■ **Problem details**
Report every line below that holds the word "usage".

Stored dataset items:
'''
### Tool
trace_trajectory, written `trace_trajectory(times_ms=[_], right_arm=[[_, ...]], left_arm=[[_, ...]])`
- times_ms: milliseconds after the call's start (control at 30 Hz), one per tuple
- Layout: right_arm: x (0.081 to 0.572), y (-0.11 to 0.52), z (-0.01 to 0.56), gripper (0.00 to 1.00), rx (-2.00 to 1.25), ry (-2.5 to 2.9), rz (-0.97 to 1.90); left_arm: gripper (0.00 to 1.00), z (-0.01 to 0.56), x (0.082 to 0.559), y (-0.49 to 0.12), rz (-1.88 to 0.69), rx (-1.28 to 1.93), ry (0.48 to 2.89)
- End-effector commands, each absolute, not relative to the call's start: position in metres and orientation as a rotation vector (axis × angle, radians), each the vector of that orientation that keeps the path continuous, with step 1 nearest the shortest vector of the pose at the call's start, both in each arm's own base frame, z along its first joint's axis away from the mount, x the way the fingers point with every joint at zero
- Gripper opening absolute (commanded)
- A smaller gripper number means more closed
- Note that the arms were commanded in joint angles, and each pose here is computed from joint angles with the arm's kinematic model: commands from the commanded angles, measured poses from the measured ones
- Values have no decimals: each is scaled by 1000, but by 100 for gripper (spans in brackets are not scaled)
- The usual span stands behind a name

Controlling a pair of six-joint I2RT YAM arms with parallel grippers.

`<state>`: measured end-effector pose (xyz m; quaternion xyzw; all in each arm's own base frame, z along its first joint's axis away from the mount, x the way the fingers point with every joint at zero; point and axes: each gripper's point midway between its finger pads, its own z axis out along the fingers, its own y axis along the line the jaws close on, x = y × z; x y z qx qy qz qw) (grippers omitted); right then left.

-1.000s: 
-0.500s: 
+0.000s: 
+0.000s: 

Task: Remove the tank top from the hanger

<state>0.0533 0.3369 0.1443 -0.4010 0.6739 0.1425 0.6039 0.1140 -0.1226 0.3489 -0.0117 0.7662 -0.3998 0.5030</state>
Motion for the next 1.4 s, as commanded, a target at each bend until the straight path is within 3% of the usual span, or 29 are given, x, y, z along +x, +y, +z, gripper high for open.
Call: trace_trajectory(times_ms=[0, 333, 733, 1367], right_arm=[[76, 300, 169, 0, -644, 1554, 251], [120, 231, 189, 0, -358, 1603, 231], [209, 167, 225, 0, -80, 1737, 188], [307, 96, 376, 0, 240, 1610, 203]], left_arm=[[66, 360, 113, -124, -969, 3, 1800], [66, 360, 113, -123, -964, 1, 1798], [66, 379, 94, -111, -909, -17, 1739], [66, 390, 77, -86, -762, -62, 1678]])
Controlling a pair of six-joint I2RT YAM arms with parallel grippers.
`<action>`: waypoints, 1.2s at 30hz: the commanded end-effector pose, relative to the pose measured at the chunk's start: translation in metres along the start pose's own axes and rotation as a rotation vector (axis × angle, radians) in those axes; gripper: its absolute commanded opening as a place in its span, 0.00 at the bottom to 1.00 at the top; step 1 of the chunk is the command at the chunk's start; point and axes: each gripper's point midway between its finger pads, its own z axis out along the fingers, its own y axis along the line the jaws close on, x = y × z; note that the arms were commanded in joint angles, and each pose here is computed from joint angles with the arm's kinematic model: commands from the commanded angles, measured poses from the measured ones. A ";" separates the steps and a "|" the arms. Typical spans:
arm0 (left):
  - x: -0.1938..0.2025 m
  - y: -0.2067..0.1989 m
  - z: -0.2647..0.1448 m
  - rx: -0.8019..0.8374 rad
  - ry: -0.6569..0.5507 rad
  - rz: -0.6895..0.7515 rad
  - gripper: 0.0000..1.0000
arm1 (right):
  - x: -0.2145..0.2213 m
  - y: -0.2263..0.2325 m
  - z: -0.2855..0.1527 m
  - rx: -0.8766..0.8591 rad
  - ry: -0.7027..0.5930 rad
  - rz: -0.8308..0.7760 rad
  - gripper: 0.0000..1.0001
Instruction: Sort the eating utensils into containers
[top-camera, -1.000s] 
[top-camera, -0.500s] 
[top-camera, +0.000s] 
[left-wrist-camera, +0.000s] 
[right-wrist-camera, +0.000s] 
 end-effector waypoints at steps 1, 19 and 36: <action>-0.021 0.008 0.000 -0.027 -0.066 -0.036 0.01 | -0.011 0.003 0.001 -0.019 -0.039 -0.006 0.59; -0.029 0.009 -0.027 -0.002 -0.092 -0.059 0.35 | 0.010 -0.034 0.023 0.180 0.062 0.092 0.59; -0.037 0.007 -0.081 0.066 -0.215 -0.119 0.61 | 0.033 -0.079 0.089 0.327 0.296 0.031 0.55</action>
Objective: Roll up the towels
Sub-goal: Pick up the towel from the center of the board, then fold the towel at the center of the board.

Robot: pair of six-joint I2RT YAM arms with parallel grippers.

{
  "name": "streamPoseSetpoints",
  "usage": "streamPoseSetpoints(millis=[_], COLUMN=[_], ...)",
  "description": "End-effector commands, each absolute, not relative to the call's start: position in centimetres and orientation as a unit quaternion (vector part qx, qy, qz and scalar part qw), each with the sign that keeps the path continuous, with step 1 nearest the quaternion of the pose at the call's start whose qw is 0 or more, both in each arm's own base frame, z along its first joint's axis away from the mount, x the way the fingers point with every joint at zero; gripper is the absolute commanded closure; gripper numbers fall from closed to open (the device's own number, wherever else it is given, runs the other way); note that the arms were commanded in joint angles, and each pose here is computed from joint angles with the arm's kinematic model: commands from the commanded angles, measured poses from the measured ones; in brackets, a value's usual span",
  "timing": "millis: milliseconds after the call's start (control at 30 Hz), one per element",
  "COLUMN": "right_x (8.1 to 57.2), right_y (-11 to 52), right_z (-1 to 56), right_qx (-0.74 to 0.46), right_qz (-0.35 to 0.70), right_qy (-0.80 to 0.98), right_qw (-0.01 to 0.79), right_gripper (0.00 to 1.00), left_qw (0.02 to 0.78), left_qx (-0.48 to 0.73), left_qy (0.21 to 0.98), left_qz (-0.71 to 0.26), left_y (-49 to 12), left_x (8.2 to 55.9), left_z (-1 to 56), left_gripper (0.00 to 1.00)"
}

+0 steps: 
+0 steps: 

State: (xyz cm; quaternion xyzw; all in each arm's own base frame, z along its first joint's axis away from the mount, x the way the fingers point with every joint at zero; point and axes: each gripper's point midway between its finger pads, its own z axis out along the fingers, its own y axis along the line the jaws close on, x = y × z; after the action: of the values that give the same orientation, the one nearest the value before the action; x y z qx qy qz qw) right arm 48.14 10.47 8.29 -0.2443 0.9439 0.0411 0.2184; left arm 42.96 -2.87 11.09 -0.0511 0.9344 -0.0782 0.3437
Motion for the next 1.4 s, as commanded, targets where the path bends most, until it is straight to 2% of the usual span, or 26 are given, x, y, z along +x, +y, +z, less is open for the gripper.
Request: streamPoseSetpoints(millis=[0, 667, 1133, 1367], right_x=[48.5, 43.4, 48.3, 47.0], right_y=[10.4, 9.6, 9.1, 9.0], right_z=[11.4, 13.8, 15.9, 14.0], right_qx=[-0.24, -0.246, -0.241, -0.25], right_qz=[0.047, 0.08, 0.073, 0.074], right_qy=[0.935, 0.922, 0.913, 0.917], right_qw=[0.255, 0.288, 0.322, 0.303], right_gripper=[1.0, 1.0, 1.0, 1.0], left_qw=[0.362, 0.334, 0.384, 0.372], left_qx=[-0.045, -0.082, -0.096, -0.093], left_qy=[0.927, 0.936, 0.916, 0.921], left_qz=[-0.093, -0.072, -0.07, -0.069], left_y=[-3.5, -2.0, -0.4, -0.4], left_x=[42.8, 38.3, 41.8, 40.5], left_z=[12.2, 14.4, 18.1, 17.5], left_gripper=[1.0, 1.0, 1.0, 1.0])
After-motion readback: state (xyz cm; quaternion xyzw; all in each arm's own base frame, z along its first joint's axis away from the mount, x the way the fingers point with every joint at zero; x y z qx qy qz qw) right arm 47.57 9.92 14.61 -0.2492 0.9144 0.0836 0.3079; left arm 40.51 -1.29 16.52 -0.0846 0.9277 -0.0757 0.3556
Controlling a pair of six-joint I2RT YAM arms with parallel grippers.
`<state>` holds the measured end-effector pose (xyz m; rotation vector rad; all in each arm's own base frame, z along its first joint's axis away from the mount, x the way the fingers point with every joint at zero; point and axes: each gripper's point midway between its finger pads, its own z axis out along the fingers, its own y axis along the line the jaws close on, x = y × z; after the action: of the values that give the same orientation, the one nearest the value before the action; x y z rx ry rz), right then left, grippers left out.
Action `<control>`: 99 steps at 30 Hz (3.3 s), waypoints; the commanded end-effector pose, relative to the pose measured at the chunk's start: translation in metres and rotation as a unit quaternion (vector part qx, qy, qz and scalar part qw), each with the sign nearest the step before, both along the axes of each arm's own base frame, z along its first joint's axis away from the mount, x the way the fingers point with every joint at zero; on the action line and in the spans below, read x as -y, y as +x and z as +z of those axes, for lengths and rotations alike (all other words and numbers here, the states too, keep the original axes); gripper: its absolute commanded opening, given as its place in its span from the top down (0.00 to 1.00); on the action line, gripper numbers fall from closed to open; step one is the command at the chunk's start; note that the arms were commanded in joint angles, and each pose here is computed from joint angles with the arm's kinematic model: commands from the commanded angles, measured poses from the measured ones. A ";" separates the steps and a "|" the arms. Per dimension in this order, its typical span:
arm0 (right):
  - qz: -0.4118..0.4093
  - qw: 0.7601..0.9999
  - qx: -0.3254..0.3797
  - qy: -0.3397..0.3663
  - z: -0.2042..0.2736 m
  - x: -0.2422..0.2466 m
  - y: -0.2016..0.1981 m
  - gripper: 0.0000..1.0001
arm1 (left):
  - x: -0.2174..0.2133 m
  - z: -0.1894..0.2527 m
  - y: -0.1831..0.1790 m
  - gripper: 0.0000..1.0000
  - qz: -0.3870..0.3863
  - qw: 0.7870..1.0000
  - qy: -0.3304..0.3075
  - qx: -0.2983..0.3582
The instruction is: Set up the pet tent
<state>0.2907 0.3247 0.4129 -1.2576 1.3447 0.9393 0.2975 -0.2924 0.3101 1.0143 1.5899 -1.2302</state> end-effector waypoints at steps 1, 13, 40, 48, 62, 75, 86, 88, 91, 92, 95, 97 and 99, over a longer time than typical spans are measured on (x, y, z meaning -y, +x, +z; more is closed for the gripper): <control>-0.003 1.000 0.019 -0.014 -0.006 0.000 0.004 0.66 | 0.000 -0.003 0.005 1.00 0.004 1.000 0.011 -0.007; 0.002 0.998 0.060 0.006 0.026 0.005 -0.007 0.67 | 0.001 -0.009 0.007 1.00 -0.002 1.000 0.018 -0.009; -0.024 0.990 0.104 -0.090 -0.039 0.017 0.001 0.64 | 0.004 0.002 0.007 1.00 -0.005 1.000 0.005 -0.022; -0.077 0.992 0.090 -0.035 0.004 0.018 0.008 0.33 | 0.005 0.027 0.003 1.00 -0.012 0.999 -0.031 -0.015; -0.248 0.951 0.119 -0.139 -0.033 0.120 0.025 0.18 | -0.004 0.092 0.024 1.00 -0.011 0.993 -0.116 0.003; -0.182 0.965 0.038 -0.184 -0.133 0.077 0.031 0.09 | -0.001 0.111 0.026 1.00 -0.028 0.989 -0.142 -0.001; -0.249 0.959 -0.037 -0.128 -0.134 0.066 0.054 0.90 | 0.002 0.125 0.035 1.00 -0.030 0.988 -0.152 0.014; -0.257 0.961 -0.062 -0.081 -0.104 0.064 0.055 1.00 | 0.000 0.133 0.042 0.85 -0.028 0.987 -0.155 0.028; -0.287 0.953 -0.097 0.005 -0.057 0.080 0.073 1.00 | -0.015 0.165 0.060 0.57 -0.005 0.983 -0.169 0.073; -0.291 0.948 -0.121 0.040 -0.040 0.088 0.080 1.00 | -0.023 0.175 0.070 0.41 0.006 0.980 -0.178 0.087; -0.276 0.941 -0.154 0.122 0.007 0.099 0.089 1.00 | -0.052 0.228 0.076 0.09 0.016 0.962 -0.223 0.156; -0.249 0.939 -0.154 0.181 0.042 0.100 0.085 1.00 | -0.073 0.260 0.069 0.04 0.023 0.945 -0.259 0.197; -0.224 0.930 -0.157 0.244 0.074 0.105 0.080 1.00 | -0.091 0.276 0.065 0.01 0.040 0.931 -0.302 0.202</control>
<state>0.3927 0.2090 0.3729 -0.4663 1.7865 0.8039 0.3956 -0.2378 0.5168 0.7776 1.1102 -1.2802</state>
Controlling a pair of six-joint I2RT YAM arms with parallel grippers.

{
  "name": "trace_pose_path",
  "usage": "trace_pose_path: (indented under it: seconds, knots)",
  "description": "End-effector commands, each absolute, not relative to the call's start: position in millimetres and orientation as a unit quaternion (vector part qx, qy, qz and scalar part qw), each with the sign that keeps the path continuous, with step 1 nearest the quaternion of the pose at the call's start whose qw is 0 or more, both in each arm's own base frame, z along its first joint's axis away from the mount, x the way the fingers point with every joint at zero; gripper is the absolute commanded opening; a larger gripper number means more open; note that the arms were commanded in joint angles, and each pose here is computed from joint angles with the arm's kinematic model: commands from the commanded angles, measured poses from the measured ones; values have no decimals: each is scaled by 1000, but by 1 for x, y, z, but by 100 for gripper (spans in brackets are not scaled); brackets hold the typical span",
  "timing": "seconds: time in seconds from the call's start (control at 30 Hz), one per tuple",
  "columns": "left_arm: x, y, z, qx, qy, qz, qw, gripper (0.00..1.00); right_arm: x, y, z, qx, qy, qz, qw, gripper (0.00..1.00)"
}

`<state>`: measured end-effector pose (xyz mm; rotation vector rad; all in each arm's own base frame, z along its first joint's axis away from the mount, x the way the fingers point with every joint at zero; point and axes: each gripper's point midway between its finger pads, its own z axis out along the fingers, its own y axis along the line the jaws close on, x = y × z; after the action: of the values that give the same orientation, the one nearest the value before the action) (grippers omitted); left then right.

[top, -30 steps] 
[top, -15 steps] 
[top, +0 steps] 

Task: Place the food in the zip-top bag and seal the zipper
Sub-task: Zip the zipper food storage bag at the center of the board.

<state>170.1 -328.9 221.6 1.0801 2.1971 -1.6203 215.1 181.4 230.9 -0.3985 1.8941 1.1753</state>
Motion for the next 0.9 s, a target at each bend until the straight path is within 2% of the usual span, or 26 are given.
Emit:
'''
■ **Your solution**
  "usage": "streamPoseSetpoints(millis=[_], COLUMN=[_], ...)",
  "usage": "trace_pose_path: (indented under it: seconds, knots)",

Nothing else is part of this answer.